* ACTIVITY: From the listing below, copy only the lines from the line that contains "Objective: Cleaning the" to the line that contains "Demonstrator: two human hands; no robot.", counting those two lines as part of the copy.

---

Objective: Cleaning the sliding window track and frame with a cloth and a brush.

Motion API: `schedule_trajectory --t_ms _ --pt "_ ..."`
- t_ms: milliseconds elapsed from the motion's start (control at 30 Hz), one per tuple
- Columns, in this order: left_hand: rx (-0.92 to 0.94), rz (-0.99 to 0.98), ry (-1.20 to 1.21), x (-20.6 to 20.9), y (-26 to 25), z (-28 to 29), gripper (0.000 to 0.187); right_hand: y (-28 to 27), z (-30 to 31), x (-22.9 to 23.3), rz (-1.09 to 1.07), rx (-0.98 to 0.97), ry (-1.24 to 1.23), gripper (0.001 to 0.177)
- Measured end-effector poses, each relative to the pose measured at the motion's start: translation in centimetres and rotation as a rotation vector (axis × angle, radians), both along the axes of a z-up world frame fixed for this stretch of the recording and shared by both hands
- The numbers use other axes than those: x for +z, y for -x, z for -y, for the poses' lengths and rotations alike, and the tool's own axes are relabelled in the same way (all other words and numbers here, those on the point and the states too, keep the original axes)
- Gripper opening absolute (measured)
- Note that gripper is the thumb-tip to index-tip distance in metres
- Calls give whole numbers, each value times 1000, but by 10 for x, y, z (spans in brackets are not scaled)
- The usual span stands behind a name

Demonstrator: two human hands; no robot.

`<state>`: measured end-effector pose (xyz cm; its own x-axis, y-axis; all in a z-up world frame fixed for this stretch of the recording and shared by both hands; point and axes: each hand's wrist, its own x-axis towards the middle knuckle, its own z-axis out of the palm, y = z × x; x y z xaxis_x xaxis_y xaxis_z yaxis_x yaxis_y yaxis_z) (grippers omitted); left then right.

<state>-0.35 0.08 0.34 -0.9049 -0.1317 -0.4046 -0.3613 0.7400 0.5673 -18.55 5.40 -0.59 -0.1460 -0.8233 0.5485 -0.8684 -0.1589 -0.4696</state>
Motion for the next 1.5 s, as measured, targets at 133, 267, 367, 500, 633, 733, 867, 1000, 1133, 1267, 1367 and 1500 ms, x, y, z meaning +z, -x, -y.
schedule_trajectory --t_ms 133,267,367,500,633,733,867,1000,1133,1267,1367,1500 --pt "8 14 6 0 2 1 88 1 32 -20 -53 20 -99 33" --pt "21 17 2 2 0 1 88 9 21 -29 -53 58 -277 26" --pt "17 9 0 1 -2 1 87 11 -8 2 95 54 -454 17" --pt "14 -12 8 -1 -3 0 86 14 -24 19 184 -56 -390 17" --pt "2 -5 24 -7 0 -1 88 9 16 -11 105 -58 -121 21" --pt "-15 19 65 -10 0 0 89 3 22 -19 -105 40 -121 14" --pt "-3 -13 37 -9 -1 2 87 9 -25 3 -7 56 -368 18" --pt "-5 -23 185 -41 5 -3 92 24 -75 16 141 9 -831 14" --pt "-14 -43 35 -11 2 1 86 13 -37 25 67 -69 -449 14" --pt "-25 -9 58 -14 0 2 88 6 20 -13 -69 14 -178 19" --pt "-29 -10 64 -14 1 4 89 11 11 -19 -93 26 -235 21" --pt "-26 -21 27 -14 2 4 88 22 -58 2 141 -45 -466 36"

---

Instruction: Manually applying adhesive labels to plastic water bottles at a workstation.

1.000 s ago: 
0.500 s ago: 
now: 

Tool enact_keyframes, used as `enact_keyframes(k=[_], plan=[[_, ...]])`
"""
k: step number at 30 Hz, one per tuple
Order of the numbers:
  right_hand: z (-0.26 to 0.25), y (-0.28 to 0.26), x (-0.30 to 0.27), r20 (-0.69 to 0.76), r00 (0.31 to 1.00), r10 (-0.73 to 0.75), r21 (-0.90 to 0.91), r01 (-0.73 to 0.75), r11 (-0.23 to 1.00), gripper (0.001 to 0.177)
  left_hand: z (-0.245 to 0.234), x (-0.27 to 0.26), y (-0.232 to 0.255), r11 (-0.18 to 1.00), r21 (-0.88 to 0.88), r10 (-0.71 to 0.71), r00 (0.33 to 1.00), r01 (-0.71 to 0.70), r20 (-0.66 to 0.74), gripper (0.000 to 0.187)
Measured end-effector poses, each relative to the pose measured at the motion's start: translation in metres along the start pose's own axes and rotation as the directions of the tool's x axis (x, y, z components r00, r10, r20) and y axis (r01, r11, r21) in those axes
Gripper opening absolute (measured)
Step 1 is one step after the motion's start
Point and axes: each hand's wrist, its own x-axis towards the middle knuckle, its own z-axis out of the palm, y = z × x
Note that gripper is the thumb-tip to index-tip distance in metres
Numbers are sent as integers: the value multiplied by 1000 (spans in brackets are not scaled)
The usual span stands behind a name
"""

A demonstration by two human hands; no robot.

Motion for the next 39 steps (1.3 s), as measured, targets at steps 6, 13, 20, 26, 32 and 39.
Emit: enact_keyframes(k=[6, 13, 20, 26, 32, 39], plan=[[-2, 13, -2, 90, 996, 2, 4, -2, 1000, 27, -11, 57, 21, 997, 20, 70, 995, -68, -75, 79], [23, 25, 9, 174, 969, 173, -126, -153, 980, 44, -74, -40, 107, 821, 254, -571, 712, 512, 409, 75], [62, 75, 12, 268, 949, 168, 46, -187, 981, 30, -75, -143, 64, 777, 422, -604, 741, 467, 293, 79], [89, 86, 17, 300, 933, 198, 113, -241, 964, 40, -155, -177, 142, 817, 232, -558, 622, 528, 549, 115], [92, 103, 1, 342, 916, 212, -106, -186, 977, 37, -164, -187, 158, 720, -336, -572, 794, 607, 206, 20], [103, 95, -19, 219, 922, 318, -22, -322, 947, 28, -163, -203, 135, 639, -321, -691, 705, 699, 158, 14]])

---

* OUTPUT OF THE EXERCISE:
Objective: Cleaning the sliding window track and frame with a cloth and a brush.

Motion API: `schedule_trajectory --t_ms _ --pt "_ ..."`
- t_ms: milliseconds elapsed from the motion's start (control at 30 Hz), one per tuple
- Columns, in this order: left_hand: rx (-0.92 to 0.94), rz (-0.99 to 0.98), ry (-1.20 to 1.21), x (-20.6 to 20.9), y (-26 to 25), z (-28 to 29), gripper (0.000 to 0.187); right_hand: y (-28 to 27), z (-30 to 31), x (-22.9 to 23.3), rz (-1.09 to 1.07), rx (-0.98 to 0.97), ry (-1.24 to 1.23), gripper (0.001 to 0.177)
- Measured end-effector poses, each relative to the pose measured at the motion's start: translation in centimetres and rotation as a rotation vector (axis × angle, radians), both along the axes of a z-up world frame fixed for this stretch of the recording and shared by both hands
- The numbers use other axes than those: x for +z, y for -x, z for -y, for the poses' lengths and rotations alike, and the tool's own axes are relabelled in the same way (all other words and numbers here, those on the point and the states too, keep the original axes)
- Gripper opening absolute (measured)
- Note that gripper is the thumb-tip to index-tip distance in metres
- Calls give whole numbers, each value times 1000, but by 10 for x, y, z (spans in brackets are not scaled)
- The usual span stands behind a name

Demonstrator: two human hands; no robot.

There is nothing more to add to this answer.